Friday, April 18, 2003

Skip the flowers; privacy policy keeps patient info under wraps

By Peggy O'Farrell
The Cincinnati Enquirer

[IMAGE] Kroger Pharmacist Darrel Dunker (left) advises a customer about the Kroger policy regarding release of information.
(Michael E. Keating photo)
| ZOOM |
Irene Hess couldn't talk to an insurance company about her son's care.

Karen Marshall found out she needed her husband's permission to talk to their health insurance company about his coverage.

And Bill Kennedy wonders how many forms he'll have to sign before he can talk to doctors and pharmacists about his 93-year-old mother's health.

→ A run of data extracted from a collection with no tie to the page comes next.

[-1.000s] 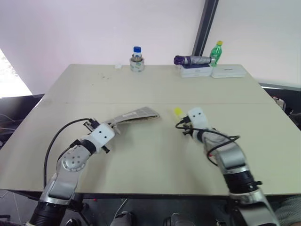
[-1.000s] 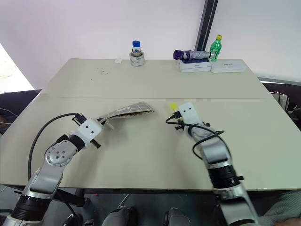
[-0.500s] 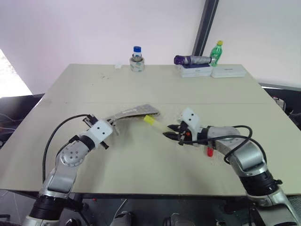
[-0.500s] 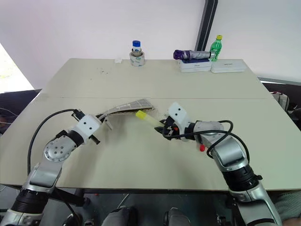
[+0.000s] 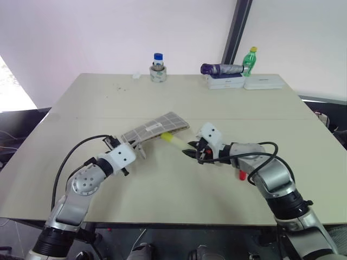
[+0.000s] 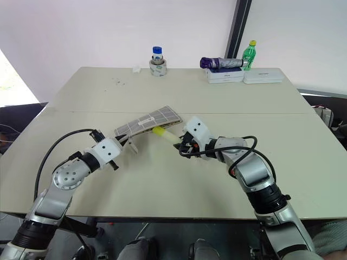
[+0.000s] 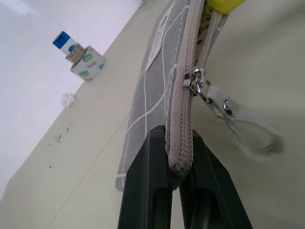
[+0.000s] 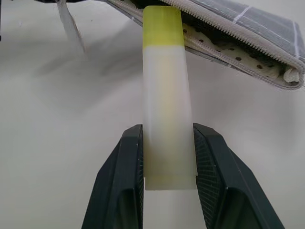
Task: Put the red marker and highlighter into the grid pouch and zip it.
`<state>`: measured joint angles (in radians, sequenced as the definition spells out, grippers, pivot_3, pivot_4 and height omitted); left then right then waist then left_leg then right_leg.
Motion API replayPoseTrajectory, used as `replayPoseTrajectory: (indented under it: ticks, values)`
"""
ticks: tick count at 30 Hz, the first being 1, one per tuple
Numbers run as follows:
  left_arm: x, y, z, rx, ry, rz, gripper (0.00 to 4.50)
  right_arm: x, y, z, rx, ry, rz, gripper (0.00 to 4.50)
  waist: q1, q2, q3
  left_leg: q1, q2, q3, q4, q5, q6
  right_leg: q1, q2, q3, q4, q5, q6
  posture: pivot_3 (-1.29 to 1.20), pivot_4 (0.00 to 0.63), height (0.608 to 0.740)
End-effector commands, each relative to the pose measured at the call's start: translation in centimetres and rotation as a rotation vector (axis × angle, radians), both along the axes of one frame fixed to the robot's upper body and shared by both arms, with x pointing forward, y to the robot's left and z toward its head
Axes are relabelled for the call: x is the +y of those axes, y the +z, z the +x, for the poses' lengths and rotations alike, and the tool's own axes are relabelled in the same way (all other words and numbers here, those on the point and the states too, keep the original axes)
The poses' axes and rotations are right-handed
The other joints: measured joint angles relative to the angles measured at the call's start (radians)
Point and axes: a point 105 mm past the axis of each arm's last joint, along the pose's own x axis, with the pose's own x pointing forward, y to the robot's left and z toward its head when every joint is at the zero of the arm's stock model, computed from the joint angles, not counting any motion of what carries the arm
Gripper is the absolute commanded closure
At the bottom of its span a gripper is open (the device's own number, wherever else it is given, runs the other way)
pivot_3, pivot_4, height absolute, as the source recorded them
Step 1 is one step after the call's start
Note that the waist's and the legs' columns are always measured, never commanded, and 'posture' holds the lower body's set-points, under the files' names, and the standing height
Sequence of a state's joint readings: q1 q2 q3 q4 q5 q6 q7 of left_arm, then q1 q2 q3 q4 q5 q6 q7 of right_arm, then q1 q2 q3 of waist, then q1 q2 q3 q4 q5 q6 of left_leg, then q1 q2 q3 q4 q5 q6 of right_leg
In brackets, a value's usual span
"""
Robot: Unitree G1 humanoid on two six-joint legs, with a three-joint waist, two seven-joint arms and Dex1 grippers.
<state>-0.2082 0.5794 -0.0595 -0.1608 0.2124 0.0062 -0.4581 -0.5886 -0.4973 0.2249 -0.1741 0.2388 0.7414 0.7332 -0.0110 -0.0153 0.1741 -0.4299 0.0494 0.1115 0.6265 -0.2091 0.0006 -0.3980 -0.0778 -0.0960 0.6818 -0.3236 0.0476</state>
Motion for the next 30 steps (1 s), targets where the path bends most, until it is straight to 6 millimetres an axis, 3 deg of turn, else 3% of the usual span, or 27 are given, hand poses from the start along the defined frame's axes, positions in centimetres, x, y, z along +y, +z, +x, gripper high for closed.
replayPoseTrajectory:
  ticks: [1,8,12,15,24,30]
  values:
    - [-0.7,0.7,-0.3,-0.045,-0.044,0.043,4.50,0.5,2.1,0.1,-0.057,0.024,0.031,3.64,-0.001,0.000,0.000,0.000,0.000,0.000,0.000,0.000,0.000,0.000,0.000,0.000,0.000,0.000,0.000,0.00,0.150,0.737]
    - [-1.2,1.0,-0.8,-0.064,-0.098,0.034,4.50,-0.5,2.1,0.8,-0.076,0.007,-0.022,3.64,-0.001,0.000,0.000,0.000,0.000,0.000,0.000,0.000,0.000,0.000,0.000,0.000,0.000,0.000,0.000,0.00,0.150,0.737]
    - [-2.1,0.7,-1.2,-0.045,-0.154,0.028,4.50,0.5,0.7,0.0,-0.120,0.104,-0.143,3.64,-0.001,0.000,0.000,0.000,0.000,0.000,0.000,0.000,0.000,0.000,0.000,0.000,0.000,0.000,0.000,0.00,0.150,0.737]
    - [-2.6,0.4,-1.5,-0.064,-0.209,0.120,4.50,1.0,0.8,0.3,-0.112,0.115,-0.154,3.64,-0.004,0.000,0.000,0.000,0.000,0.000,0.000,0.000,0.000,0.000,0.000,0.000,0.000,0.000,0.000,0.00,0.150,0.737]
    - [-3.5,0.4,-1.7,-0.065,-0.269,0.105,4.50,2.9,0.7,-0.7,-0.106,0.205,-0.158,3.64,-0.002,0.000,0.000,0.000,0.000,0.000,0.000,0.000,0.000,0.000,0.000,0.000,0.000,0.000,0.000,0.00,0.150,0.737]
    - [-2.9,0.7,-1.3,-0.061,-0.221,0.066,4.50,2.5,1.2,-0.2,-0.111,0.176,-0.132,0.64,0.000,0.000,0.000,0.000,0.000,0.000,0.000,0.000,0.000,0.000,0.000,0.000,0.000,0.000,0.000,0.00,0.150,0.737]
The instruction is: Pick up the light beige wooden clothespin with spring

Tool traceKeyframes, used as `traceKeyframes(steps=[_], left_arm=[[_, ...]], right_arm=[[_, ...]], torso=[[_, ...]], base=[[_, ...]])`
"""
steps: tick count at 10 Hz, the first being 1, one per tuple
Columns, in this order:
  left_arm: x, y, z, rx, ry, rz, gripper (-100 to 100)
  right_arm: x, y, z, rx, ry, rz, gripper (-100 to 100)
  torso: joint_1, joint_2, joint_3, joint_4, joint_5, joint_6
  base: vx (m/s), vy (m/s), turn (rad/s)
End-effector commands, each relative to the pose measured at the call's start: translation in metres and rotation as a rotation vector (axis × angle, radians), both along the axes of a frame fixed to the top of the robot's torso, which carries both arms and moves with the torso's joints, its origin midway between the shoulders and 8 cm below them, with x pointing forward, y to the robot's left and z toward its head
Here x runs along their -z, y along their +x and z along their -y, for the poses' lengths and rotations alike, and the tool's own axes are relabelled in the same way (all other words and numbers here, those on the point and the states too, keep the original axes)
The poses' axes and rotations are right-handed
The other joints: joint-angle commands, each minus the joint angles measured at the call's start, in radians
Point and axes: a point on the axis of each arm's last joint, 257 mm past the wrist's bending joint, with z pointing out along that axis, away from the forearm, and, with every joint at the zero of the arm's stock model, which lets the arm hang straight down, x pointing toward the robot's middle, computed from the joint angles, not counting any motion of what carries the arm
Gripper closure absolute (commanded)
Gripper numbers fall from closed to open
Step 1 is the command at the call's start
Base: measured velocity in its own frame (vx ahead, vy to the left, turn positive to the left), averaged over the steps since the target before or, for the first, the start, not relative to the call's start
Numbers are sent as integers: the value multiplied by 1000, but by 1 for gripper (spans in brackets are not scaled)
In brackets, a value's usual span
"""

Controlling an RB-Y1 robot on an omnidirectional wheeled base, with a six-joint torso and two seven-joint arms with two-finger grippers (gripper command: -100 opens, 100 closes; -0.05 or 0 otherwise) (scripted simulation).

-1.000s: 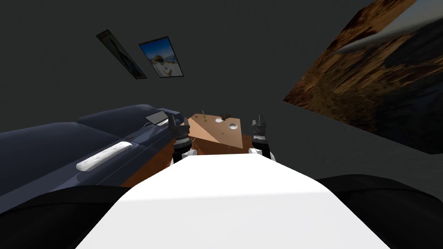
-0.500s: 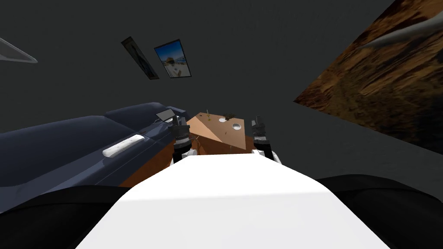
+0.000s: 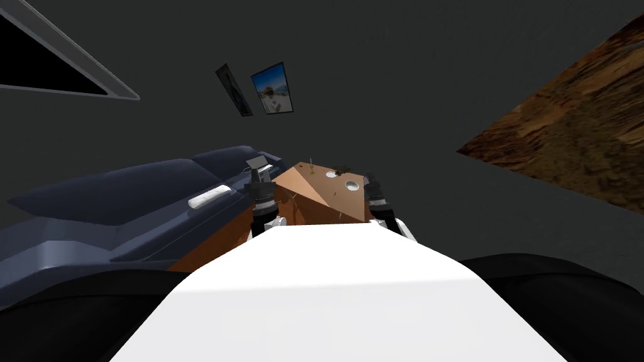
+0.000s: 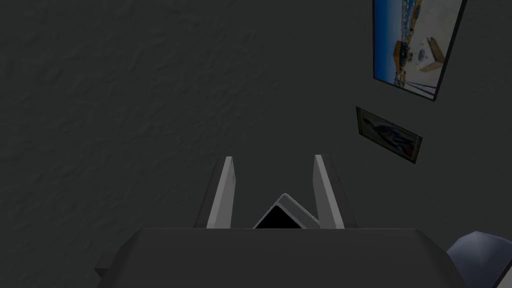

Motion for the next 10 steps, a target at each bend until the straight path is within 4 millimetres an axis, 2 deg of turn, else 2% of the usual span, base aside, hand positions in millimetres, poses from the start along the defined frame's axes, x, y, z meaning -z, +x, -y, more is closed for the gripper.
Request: traceKeyframes(steps=[1,3,5,6,8,9,10], left_arm=[[0,0,0,0,0,0,0],[0,0,0,0,0,0,0],[0,0,0,0,0,0,0],[0,0,0,0,0,0,0],[0,0,0,0,0,0,0],[0,0,0,0,0,0,0],[0,0,0,0,0,0,0]], right_arm=[[6,0,-3,-13,-29,-13,-100],[30,2,-9,-43,-104,-66,-100],[63,3,-12,-77,-189,-137,-100],[64,2,-13,-82,-200,-138,-100],[104,0,-15,-112,-274,-221,-100],[104,0,-15,-117,-285,-223,-100],[127,-4,-16,-137,-327,-270,-100]], torso=[[0,0,0,0,0,0],[-1,0,0,0,0,0],[0,0,0,0,0,0],[1,0,0,0,0,0],[0,-1,0,0,0,0],[-1,-1,-1,0,0,1],[-2,-1,-1,0,0,1]], base=[[-3,38,133],[-7,50,344],[2,61,413],[8,41,219],[17,46,426],[20,28,183],[18,42,393]])
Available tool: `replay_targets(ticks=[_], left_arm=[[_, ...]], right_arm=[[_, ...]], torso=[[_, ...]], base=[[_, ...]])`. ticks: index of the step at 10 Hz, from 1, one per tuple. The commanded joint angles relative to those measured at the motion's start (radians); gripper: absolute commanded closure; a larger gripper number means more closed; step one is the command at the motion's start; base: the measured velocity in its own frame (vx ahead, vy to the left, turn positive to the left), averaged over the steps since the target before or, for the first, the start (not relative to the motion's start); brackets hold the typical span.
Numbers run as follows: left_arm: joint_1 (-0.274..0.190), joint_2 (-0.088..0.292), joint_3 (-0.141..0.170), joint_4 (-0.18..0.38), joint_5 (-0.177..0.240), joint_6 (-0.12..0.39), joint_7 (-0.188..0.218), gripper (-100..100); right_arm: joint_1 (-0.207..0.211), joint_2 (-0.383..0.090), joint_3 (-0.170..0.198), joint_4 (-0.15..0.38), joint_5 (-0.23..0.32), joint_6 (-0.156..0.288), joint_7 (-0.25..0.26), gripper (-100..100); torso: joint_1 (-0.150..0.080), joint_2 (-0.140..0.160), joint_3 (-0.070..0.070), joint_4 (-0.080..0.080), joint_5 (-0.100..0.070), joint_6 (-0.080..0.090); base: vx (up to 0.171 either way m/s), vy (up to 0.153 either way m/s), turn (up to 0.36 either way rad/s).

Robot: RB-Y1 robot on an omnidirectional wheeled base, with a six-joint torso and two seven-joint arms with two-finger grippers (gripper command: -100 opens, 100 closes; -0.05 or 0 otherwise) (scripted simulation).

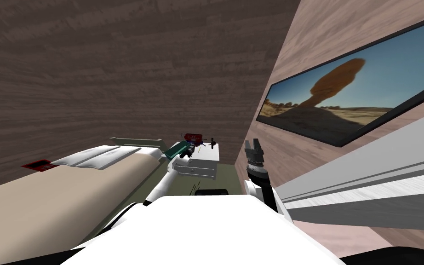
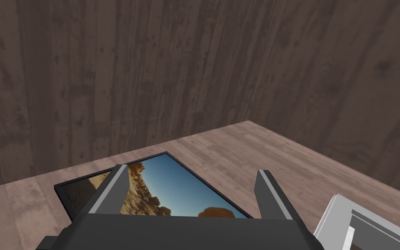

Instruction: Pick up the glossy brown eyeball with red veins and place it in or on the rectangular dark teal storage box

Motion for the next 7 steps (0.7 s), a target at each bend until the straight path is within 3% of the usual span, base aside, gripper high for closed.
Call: replay_targets(ticks=[1, 7], left_arm=[[-0.004, 0.007, 0.025, 0.007, -0.046, -0.012, 0.012, 100], [0.012, 0.037, 0.087, 0.048, -0.177, -0.07, 0.048, 100]], right_arm=[[0.0, 0.0, 0.0, 0.0, 0.0, 0.0, 0.0, 0], [0.0, 0.0, 0.0, 0.0, 0.0, 0.0, 0.0, 0]], torso=[[0.0, 0.0, 0.0, 0.0, 0.0, 0.0], [-0.003, -0.001, -0.001, 0.0, 0.0, 0.002]], base=[[0.016, 0.198, 0.013], [0.012, 0.147, -0.009]])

The medical information safeguards are results of the new federal Health Insurance Portability and Accountability Act (HIPAA), which went into effect Monday. What the act means for many Tristate residents is more forms, more questions - and more privacy protection that many consumers thought they had already.

HIPAA outlines how health providers are allowed to share medical information. The law affects insurance companies, hospitals, doctors, dentists, pharmacies, nursing homes, blood banks, and organ and tissue banks, along with other entities.

When Marshall, of Mariemont, called her family's health insurance company this week with a question about her husband's coverage, they asked her if her husband had given permission for them to talk about his account.

"We've been married 32 years!" she said.

Patients have these rights regarding their medical information under the Health Insurance Portability and Accountability Act:
• The right to inspect and get a copy of their medical records.
• The right to request corrections to inaccuracies in their records.
• The right to find out where their information has been shared for purposes other than care, payment or health care operations.
• The right to restrict the use or disclosure of health information, including in a hospital directory.
• The right to direct that a provider send health information to a certain address or phone number.
• The right to see a provider's confidentiality policy.
More information:
She told them she had his permission, and got the information she wanted.

Shirley Ross, 65, of Milford wondered why she had to sign an extra form at her doctor's visit.

"They stop you and make you sign this thing and hand you this privacy paper," she said.

She didn't read the form or the brochure, which outlines consumers' rights under the new law. Among the provisions: Providers can no longer give out or sell patient information for marketing purposes.

"I thought I already had privacy protection," Ross said. "Maybe that's why I was getting all those calls from drug reps."

Under HIPAA, patients can limit how much information is given out about them and their health. Patients are given information on their privacy rights as they're treated or admitted to a medical facility, said Mary Lopez, a nurse-attorney in the Health Alliance's HIPAA program management office.

A patient admitted to a hospital, for example, can choose not to be listed in the facility's directory. That means a journalist can't call and find out anything about that person's condition. But it also means friends and family can't either. And cards and flowers won't be delivered to that patient's room - they'll be sent back.

"I have a feeling that when patients find out all that it entails - that their mail will be sent back, that their flowers will be sent back - that they won't take advantage of opting out" of a facility's directory, Lopez said.

Consumers who pick up prescriptions for other people - spouses, parents, adult children, etc. - are being asked to sign "good faith" forms that say the patient has given permission for them to pick up their medication.

Pharmacist Darrel Dunker, who works at the Kroger pharmacy in the lobby of the UC Medical Arts Building, said he hasn't heard any complaints from customers about the new law, though a few have had questions.

"It just adds a few minutes for people who don't understand it. We have to educate them and get their signature," he said.

Have you tried calling your mother's doctor this week to ask whether her new medication is what's making her so forgetful? Unless your mother - or father or spouse or adult child - has cleared it, the doctor can't discuss the patient's care with you.

Kennedy, who shares a Northside home with his mother, Nettie, is trying to be proactive when it comes to HIPAA's regulations.

"I'm trying to do whatever I have to do with these various providers before it becomes necessary to pick anything up," he said.

He's already called the pharmacies his mother uses, and he plans to talk to her about getting permission to talk to her doctors. He still needs to find out what he needs to do about her insurance provider.

Hess, of Fort Mitchell, has been handling her adult son Ted's health insurance for the last several months. But when she called Monday to let them know some extra information they'd requested had been sent in, the clerk told her Ted would have to handle it.

"After discussing it several times with them over the past months, they are telling me that my son, who has none of the paperwork and is away at college, must contact them!"